DATA RECORDS:

+++

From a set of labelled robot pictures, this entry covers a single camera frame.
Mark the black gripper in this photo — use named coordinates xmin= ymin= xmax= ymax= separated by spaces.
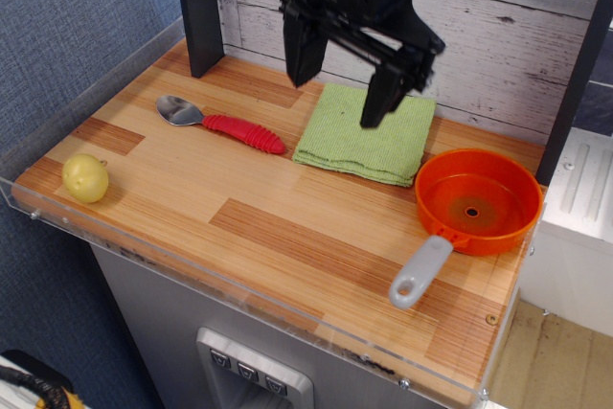
xmin=280 ymin=0 xmax=445 ymax=128

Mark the green cloth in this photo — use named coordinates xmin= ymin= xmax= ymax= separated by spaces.
xmin=292 ymin=83 xmax=437 ymax=187

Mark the yellow toy potato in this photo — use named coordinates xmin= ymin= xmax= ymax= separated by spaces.
xmin=61 ymin=153 xmax=109 ymax=203

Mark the white toy sink unit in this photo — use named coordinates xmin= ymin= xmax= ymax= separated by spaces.
xmin=519 ymin=127 xmax=612 ymax=335

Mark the grey toy fridge cabinet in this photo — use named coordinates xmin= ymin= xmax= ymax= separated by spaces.
xmin=93 ymin=247 xmax=438 ymax=408

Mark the silver dispenser button panel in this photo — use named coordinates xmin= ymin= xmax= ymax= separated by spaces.
xmin=196 ymin=328 xmax=315 ymax=408

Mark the clear acrylic table guard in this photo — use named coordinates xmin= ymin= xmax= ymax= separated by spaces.
xmin=1 ymin=22 xmax=529 ymax=408

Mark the yellow object bottom corner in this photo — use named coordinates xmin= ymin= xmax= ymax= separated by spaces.
xmin=35 ymin=392 xmax=86 ymax=409

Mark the red handled metal spoon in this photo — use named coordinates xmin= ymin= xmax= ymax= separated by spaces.
xmin=155 ymin=95 xmax=286 ymax=154

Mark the dark left frame post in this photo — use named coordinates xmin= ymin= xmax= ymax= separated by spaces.
xmin=180 ymin=0 xmax=224 ymax=79

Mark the dark frame post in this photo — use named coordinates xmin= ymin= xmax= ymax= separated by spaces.
xmin=535 ymin=0 xmax=612 ymax=187
xmin=180 ymin=0 xmax=224 ymax=79

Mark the orange pot grey handle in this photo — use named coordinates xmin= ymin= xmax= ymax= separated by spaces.
xmin=388 ymin=148 xmax=543 ymax=310

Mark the dark right frame post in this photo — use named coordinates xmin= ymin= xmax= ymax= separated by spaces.
xmin=535 ymin=0 xmax=612 ymax=187

+++

EXERCISE DESCRIPTION: Return an exact copy of the data above, apart from any pictures.

ANSWER TO THIS EXERCISE:
From a set of labelled robot pictures, this entry covers a single camera frame.
Mark the black gripper in this photo — use named coordinates xmin= ymin= xmax= ymax= separated by spaces.
xmin=280 ymin=0 xmax=445 ymax=128

Mark the green cloth in this photo — use named coordinates xmin= ymin= xmax= ymax= separated by spaces.
xmin=292 ymin=83 xmax=437 ymax=187

Mark the yellow toy potato in this photo — use named coordinates xmin= ymin= xmax= ymax= separated by spaces.
xmin=61 ymin=153 xmax=109 ymax=203

Mark the white toy sink unit in this photo — use named coordinates xmin= ymin= xmax= ymax= separated by spaces.
xmin=519 ymin=127 xmax=612 ymax=335

Mark the grey toy fridge cabinet in this photo — use named coordinates xmin= ymin= xmax= ymax= separated by spaces.
xmin=93 ymin=247 xmax=438 ymax=408

Mark the silver dispenser button panel in this photo — use named coordinates xmin= ymin= xmax= ymax= separated by spaces.
xmin=196 ymin=328 xmax=315 ymax=408

Mark the clear acrylic table guard in this photo — use named coordinates xmin= ymin= xmax= ymax= separated by spaces.
xmin=1 ymin=22 xmax=529 ymax=408

Mark the yellow object bottom corner in this photo — use named coordinates xmin= ymin= xmax= ymax= separated by spaces.
xmin=35 ymin=392 xmax=86 ymax=409

Mark the red handled metal spoon in this photo — use named coordinates xmin= ymin= xmax= ymax= separated by spaces.
xmin=155 ymin=95 xmax=286 ymax=154

Mark the dark left frame post in this photo — use named coordinates xmin= ymin= xmax= ymax= separated by spaces.
xmin=180 ymin=0 xmax=224 ymax=79

Mark the dark frame post in this photo — use named coordinates xmin= ymin= xmax= ymax= separated by spaces.
xmin=535 ymin=0 xmax=612 ymax=187
xmin=180 ymin=0 xmax=224 ymax=79

Mark the orange pot grey handle in this photo — use named coordinates xmin= ymin= xmax= ymax= separated by spaces.
xmin=388 ymin=148 xmax=543 ymax=310

Mark the dark right frame post in this photo — use named coordinates xmin= ymin= xmax= ymax= separated by spaces.
xmin=535 ymin=0 xmax=612 ymax=187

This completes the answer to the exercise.